## Exercise objective
Reproduce exactly, and exclusively, the lines from the line containing "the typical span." through the final line of the listing below.

## Data segment
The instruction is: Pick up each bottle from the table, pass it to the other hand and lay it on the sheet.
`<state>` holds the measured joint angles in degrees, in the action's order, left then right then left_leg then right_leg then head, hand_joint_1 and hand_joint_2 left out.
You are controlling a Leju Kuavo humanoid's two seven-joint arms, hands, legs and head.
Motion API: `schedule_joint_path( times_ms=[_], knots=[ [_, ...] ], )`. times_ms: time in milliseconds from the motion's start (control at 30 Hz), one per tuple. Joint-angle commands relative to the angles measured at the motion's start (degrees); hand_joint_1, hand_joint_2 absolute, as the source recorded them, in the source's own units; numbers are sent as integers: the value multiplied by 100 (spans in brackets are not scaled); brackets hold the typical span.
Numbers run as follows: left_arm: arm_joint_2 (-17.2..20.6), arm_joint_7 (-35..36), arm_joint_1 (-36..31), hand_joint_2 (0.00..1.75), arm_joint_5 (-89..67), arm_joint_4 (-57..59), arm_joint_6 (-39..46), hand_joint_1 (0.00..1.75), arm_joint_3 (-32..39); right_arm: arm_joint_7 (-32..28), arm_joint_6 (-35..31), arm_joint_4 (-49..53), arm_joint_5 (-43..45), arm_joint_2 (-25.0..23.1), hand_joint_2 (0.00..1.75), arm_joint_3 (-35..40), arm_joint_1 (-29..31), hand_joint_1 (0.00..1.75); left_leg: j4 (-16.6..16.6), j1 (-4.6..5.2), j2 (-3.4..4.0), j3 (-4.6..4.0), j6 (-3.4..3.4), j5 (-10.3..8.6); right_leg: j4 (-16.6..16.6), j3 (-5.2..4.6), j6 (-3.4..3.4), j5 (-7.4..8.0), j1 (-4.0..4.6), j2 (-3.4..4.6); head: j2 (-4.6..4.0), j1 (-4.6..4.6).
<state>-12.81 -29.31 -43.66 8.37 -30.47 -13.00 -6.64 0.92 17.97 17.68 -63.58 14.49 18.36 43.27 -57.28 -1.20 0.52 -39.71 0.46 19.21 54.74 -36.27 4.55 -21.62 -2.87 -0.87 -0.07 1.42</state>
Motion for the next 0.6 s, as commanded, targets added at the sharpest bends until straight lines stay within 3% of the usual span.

## Output below
Motion API: `schedule_joint_path( times_ms=[_], knots=[ [_, ...] ], )`. times_ms: time in milliseconds from the motion's start (control at 30 Hz), one per tuple. Joint-angle commands relative to the angles measured at the motion's start (degrees); hand_joint_1, hand_joint_2 absolute, as the source recorded them, in the source's own units; numbers are sent as integers: the value multiplied by 100 (spans in brackets are not scaled); brackets hold the typical span.
Numbers run as follows: left_arm: arm_joint_2 (-17.2..20.6), arm_joint_7 (-35..36), arm_joint_1 (-36..31), hand_joint_2 (0.00..1.75), arm_joint_5 (-89..67), arm_joint_4 (-57..59), arm_joint_6 (-39..46), hand_joint_1 (0.00..1.75), arm_joint_3 (-32..39); right_arm: arm_joint_7 (-32..28), arm_joint_6 (-35..31), arm_joint_4 (-49..53), arm_joint_5 (-43..45), arm_joint_2 (-25.0..23.1), hand_joint_2 (0.00..1.75), arm_joint_3 (-35..40), arm_joint_1 (-29..31), hand_joint_1 (0.00..1.75); left_leg: j4 (-16.6..16.6), j1 (-4.6..5.2), j2 (-3.4..4.0), j3 (-4.6..4.0), j6 (-3.4..3.4), j5 (-10.3..8.6); right_leg: j4 (-16.6..16.6), j3 (-5.2..4.6), j6 (-3.4..3.4), j5 (-7.4..8.0), j1 (-4.0..4.6), j2 (-3.4..4.6); head: j2 (-4.6..4.0), j1 (-4.6..4.6).
<state>-12.81 -29.31 -43.66 8.37 -30.47 -13.00 -6.64 0.92 17.97 17.68 -63.58 14.49 18.36 43.27 -57.28 -1.20 0.52 -39.71 0.46 19.21 54.74 -36.27 4.55 -21.62 -2.87 -0.87 -0.07 1.42</state>
Motion for the next 0.6 s, as commanded, targets added at the sharpest bends until straight lines stay within 3% of the usual span.

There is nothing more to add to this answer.